“A arte de interrogar não é tão fácil como se pensa. É mais uma arte de mestres do que discípulos; é preciso já ter aprendido muitas coisas para saber perguntar o que não se sabe.” A frase abaixo que mostra uma interrogação, ainda que indireta, é:
- A)Sei o porquê de ele ter chegado atrasado;
Errada, porque "o porquê" funciona como substantivo e indica causa, não uma interrogação indireta.
- B)Vi quando o táxi capotou;
Errada, porque "quando o táxi capotou" apenas complementa o verbo "vi", sem valor interrogativo.
- C)Desconheço onde ele mora;
Certa, porque "onde ele mora" expressa uma pergunta indireta, introduzida por "desconheço".
- D)Vi como ela fez isso;
Errada, porque "como ela fez isso" é só o conteúdo observado pelo verbo "vi", não uma interrogação indireta.

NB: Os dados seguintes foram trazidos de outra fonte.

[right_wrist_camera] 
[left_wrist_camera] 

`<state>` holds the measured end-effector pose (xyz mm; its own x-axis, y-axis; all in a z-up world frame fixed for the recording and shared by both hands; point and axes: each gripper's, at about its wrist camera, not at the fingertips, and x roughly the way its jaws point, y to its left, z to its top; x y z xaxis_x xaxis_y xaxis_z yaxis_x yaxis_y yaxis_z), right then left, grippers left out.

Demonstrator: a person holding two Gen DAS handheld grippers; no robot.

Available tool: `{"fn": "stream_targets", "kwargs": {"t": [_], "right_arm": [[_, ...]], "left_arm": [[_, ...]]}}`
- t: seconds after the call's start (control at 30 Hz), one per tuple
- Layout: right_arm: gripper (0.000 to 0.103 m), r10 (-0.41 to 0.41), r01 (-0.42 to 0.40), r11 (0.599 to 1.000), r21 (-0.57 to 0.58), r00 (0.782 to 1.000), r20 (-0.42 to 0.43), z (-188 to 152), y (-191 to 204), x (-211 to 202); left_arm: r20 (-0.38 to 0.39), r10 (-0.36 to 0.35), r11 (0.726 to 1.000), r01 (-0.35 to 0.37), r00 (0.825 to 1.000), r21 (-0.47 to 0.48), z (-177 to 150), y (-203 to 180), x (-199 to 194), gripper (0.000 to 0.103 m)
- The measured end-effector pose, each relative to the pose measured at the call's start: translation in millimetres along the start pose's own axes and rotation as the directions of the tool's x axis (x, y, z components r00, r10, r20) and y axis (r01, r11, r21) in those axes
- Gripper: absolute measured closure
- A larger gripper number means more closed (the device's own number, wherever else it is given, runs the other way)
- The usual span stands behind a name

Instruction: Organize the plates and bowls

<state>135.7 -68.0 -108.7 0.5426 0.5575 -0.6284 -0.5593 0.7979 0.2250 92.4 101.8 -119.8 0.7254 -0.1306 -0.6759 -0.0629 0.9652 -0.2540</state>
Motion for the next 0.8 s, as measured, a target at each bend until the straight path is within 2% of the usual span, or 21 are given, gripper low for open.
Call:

- E)Queria conhecer todas as respostas.
Errada, porque traz desejo ou intenção, mas nenhuma estrutura interrogativa direta ou indireta.
Gabarito: C
A questão cobra a diferença entre interrogação direta e indireta. Na direta, a pergunta aparece com ponto de interrogação e costuma vir em ordem mais evidente: "Onde ele mora?". Na indireta, a frase continua tendo valor de pergunta, mas dentro de outra estrutura, geralmente com verbos como "saber", "perguntar", "desconhecer", "ignorar" etc., sem o tom interrogativo explícito. Aqui, a sacada é perceber que não basta haver palavra interrogativa. Ela precisa estar funcionando como núcleo de uma pergunta indireta. É isso que acontece em "Desconheço onde ele mora": o verbo "desconheço" introduz a ideia de não saber algo, e a oração "onde ele mora" é justamente o conteúdo interrogativo embutido na frase. Em linguagem de concurso, isso aparece muito como oração subordinada substantiva interrogativa indireta. É aquele tipo de construção que parece afirmação, mas por dentro está escondendo uma pergunta. A gramática tradicional e as descrições mais usadas em sintaxe escolar tratam essa oração assim: o sentido é interrogativo, embora a forma não seja de pergunta direta. Por isso o gabarito é a letra C. As outras alternativas trazem apenas informações ou complementos de verbos, sem verdadeira interrogação indireta. A banca gosta desse truque: você vê um pronome ou advérbio interrogativo e já acha que caiu na pergunta, mas é preciso olhar a função sintática e o sentido global da oração.